As shown in Table 2, there were 11 most discriminative features that were always selected in each LOOCV fold. These brain regions included regions located in the frontal lobes (e.g., left inferior frontal gyrus (triangular) [12] and left rectus gyrus [13]), the temporal lobes (e.g. left temporal pole and middle temporal gyrus [14]), cerebellum, and other regions including hippocampus [14] and occipital gyrus [14]. Our findings are consistent with previous findings that (1) atrophies of regions in the temporal lobe and frontal lobe were found at the early AD [15], and (2) gial accumulation of redox-active iron in the cerebellum was found significant in preclinical Alzheimer’s disease patients [16]. Figure 1 graphically illustrates the significant differences in terms of hypergraph structure between MCI and NC [1]. For example, in Fig. 1(b), the right hippocampus (HIP.R) was connected to the left hippocampus (HIP.L), left thalamus (THA.L), right thalamus (THA.R), right parahippocampal gyrus (PHG.R), right lenticular nucleus (pallidum) (PAL.R) and right cerebellum 3 (CRBL3.R) in MCI, while it was connected to the left hippocampus (HIP.L), left thalamus (THA.L), right thalamus (THA.R), right parahippocampal gyrus (PHG.R), right temporal pole (superior) (TPOsup.R) and right cerebellum 6 (CRBL6.R) in NC. As the hippocampus is highly associated with the memory performance, this pattern of alteration in functional connectivity involving the hippocampus may provide clues on the underpinnings of cognitive deficit in MCI.

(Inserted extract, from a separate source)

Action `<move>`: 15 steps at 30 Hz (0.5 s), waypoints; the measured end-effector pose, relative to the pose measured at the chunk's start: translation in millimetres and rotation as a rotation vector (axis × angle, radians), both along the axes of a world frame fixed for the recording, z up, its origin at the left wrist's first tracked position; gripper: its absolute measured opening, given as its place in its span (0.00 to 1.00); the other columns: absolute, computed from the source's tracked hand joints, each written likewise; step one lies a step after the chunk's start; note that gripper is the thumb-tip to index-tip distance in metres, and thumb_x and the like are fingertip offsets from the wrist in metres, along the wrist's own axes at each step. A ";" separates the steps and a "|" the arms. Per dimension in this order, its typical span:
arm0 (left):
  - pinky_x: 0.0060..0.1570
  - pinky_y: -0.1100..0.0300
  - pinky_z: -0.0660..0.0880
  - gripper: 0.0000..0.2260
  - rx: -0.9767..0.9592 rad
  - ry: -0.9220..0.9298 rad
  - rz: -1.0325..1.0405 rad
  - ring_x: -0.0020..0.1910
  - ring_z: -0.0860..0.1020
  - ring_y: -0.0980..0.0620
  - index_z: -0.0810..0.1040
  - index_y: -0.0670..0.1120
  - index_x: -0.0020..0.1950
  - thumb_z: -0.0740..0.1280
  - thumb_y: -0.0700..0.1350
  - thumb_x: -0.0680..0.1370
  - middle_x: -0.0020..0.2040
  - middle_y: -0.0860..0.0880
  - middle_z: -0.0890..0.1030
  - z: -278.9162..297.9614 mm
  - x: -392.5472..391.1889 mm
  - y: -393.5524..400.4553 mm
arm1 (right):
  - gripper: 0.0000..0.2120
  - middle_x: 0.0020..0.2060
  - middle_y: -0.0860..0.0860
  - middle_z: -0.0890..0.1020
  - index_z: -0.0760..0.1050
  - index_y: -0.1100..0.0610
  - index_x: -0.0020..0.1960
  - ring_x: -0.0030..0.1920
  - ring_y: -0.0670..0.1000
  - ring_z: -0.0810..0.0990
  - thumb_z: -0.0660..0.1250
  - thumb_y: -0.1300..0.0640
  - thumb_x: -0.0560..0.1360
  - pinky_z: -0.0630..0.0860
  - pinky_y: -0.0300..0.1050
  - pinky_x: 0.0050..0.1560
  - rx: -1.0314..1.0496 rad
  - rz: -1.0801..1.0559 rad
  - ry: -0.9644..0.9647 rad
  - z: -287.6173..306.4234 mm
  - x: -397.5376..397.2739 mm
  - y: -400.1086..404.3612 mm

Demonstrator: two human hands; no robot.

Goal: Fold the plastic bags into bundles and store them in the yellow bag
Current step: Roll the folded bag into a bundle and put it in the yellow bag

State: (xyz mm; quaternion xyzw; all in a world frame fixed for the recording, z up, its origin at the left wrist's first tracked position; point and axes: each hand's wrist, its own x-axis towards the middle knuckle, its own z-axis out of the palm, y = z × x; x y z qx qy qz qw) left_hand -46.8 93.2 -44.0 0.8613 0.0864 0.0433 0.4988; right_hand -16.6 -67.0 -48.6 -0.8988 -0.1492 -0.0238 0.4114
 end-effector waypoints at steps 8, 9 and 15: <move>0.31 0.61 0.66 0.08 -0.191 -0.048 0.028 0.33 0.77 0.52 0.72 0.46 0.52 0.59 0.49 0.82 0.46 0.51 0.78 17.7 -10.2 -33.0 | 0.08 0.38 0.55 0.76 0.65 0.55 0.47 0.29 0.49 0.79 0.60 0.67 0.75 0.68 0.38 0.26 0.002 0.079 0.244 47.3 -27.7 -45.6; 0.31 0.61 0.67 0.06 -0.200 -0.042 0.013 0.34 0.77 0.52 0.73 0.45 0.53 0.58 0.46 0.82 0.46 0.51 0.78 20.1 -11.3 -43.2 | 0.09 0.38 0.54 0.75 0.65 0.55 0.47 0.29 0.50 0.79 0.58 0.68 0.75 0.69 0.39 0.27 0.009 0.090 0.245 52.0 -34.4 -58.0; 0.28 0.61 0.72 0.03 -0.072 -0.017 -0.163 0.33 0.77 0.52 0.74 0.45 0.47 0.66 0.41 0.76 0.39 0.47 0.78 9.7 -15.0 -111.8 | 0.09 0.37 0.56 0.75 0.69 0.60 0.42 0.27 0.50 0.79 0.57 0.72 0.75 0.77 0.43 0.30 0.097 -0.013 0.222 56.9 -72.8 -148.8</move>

Table 2. The most discriminative ROIs that were selected during MCI classification.
Fig. 1.
figure 1

The average degree of hyper-edges for NC and MCI for the 4 brain regions listed in Table 2. Each sub-figure represents a hyper-edge between the corresponding brain region (indicated by the red node) and other nodes. The average degree of hyper-edges for a node is computed from the top d ROIs with the highest occurrence number among all subjects.

4 Conclusion

In this paper, we proposed a novel multimodal hyper-network modelling method for improving the diagnostic accuracy of MCI. The proposed hyper-connectivity network encodes complementary information from multiple modalities to provide a more comprehensive representation on the brain structural and functional organizations. We demonstrated the superiority of our proposed method via MCI classification. Compared to the single-modal method, our proposed method achieved a higher classification accuracy and a better generalization performance. In the future, we will evaluate the performance of the proposed method on larger datasets.